No. I’m trying to stop torture. And the way to stop torture is to say, “All right. If you think you have to use moderate forms of physical pressure in the extraordinary case of a ticking bomb terrorist who knows where a nuclear bomb is in the city of New York, all right. Create an exception for that. But limit it. Indicate.”

And people say, “No, no, no. We don’t want that. We’d rather have the President, or the Vice President, or some people on the ground do it on their own." Just don’t ask, don’t tell. A wink and a nod.

That’s not my way. My way is always to have the rule of law govern everything that we do, whether it be torture; whether it be execution; whether it be race-based affirmative action; whether it be censorship on the Internet.

Things that I oppose, I still want to have a jurisprudence. I oppose the death penalty, but can you image having a death penalty without a jurisprudence to constrain it?

Or take the problem of an airplane flying toward a building with lots of people in it.
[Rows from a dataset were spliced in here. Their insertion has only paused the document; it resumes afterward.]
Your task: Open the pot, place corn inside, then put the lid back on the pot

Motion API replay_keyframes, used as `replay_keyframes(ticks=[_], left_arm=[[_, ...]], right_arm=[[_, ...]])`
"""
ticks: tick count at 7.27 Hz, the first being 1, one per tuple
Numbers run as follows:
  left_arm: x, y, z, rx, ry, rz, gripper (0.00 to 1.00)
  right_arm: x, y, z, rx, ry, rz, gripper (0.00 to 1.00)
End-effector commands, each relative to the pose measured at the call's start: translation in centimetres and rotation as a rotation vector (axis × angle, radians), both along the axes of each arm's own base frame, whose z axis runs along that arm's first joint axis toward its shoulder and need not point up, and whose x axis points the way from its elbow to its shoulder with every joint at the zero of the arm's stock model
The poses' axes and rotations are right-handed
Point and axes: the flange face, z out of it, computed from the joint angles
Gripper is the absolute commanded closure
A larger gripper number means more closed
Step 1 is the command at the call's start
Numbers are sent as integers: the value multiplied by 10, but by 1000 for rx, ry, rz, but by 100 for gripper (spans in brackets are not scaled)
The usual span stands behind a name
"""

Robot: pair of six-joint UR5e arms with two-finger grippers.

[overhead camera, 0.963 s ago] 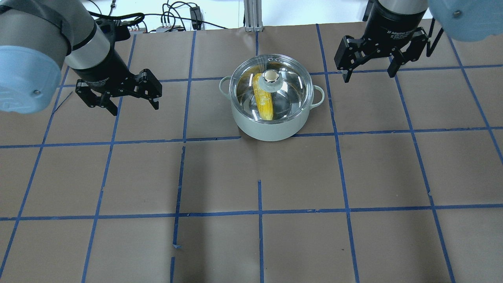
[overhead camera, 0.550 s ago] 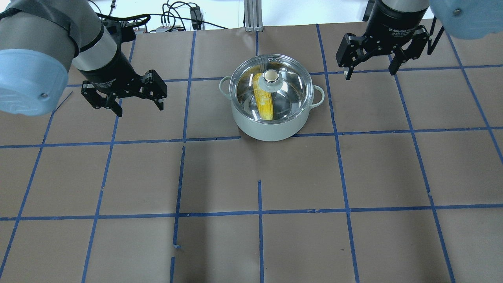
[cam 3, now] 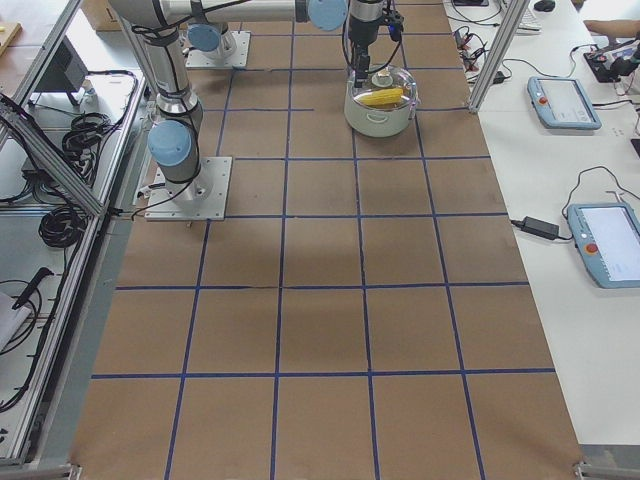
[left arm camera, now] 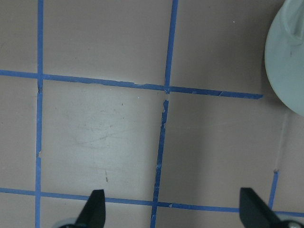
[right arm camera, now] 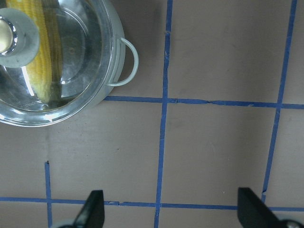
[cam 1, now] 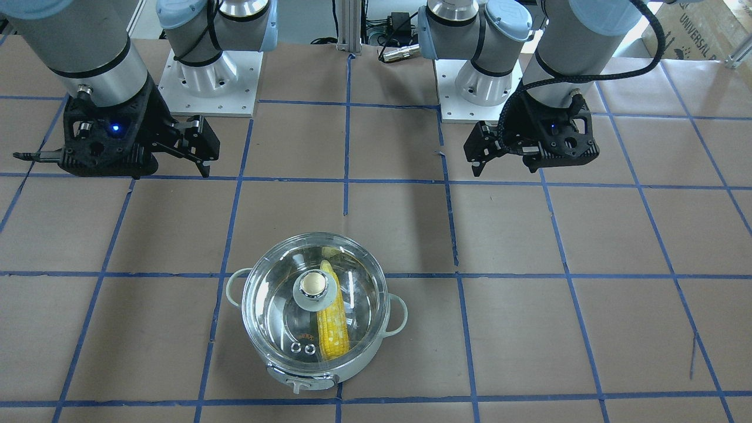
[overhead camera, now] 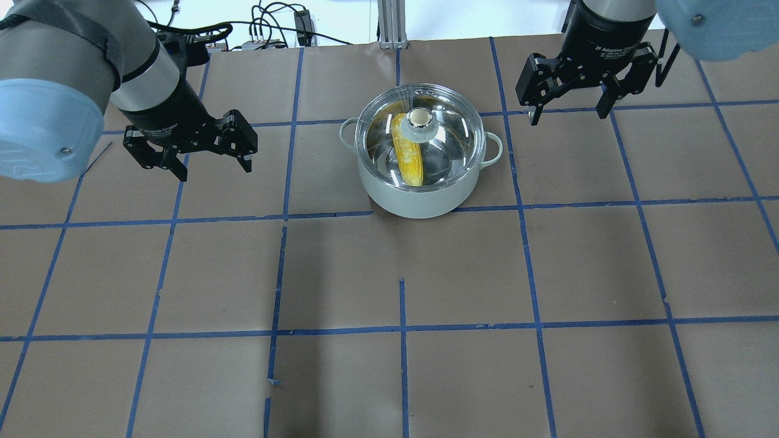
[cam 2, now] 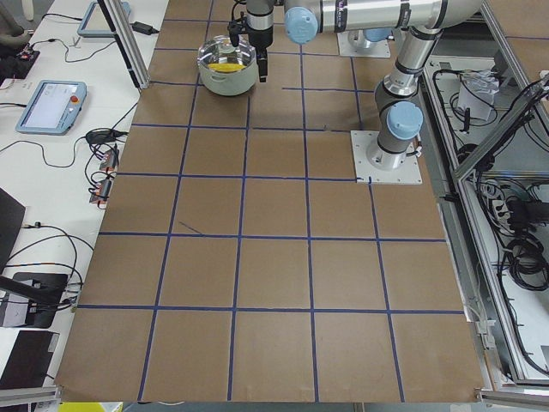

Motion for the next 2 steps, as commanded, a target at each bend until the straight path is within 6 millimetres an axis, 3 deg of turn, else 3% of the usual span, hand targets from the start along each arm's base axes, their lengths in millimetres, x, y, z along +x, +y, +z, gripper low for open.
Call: replay_keyframes(ticks=[1, 2], left_arm=[[0, 0, 0, 0, 6, 2, 0], [1, 0, 0, 0, 6, 4, 0]], right_arm=[[0, -1, 0, -4, -1, 0, 0], [0, -1, 0, -5, -1, -1, 0]])
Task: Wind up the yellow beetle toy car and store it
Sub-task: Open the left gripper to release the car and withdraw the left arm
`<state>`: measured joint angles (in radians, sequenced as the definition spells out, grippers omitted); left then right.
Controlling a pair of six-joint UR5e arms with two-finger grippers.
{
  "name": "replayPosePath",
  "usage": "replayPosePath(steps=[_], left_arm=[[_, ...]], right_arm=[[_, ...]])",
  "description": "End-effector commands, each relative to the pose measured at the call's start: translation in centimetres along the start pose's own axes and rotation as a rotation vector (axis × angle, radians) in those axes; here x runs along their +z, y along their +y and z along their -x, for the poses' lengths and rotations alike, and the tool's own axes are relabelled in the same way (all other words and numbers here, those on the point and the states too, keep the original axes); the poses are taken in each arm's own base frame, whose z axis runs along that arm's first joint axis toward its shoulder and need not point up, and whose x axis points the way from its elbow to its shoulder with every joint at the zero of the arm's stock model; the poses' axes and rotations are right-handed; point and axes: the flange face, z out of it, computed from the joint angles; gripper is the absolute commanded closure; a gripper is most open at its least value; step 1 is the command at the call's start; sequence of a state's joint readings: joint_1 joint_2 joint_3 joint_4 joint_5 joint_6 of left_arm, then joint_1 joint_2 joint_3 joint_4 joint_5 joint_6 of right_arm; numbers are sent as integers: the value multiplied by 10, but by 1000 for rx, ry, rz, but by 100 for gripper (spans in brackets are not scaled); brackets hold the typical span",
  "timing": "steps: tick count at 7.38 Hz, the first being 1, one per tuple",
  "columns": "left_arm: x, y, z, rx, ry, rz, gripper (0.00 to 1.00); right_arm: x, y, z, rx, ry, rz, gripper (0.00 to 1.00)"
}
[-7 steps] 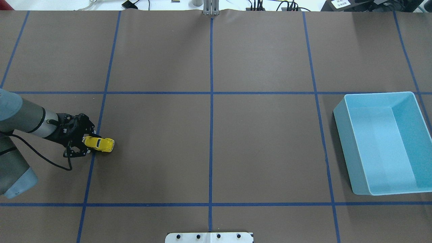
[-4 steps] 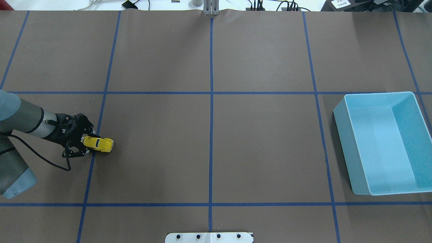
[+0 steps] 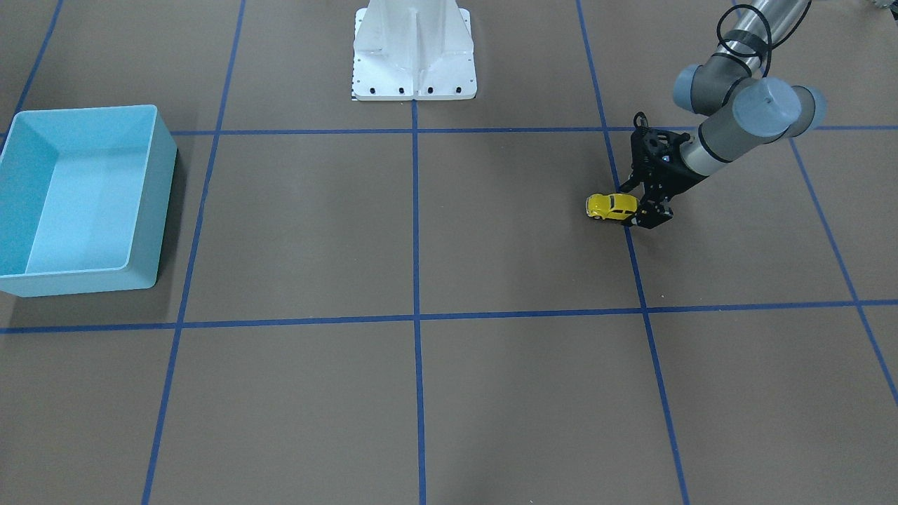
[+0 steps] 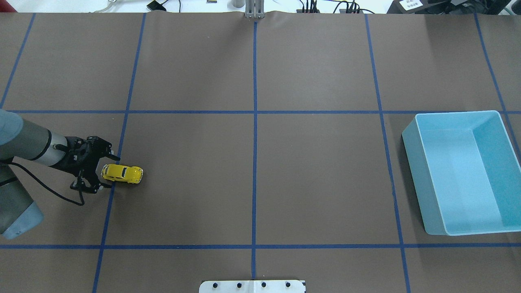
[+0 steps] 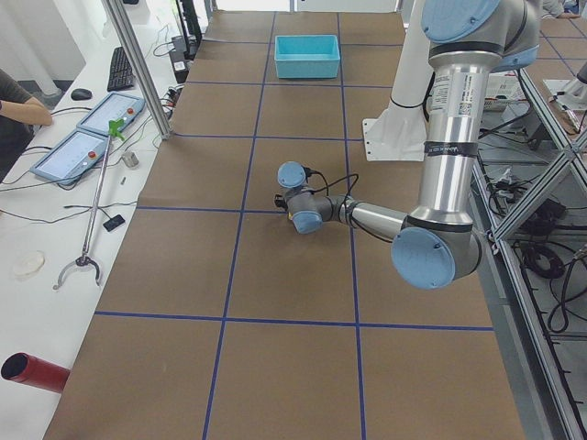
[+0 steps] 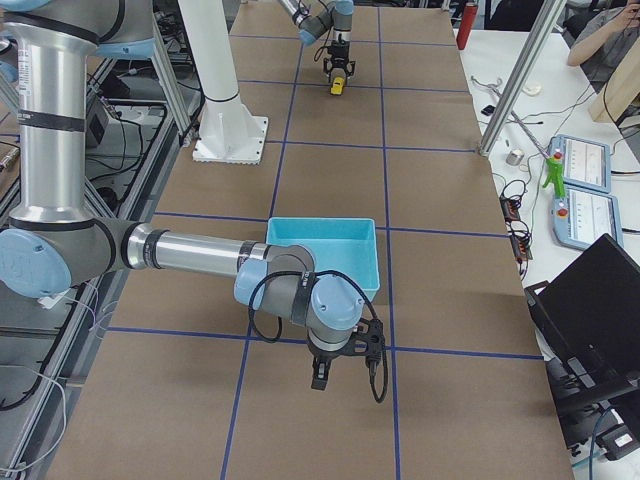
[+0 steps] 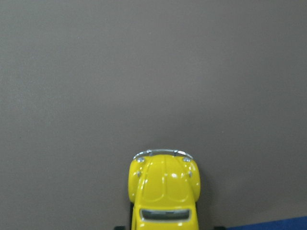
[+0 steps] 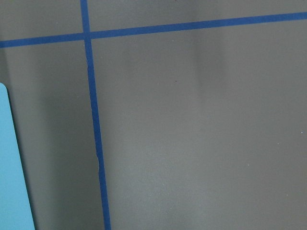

And we’re pretty sure the airplane has been high jacked but we’re not positive. Somebody has to make a decision to shoot down that airplane and kill the 300 people on it who might not be crashing it, who might be crashing it. We can’t just leave that to the person on the ground. We have to have an advanced jurisprudence to figure out when we can shoot that airplane down and when we can’t.

Everything needs a jurisprudence. That’s my mantra.

And if there’s ever been a contribution that I’ve made, it’s the contribution of creating a rule of law, creating a jurisprudence for everything we do, no exceptions.